Exercise objective
Search the listing below for the word "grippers" and return each line that contains it.

The data
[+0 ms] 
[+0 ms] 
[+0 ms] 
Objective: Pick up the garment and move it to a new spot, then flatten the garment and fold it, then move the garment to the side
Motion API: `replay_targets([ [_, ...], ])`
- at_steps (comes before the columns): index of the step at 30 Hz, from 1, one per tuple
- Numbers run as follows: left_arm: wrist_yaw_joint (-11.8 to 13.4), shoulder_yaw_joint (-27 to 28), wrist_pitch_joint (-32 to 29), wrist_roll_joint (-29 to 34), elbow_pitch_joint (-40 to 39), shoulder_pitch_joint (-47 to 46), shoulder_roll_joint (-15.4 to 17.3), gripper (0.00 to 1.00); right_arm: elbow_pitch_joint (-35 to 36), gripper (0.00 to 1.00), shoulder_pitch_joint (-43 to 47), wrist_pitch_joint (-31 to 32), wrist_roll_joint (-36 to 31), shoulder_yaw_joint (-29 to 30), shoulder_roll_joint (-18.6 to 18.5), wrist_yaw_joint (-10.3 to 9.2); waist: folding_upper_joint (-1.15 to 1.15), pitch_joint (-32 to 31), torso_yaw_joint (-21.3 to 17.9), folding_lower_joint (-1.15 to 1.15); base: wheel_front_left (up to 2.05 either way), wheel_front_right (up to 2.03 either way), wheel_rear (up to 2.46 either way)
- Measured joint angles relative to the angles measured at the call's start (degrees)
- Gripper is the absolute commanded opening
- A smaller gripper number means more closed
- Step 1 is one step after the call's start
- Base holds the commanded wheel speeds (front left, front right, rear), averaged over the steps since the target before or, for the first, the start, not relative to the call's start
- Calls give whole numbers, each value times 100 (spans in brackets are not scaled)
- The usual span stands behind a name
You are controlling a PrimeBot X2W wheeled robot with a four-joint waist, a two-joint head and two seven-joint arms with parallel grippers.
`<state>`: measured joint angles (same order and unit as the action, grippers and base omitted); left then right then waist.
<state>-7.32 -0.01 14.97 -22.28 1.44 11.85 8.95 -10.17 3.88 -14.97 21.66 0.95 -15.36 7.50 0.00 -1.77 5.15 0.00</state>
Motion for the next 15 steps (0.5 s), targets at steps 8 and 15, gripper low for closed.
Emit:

Solved exercise
You are controlling a PrimeBot X2W wheeled robot with a four-joint waist, a two-joint head and two seven-joint arms with parallel grippers.
`<state>`: measured joint angles (same order and unit as the action, grippers and base omitted); left then right then waist.

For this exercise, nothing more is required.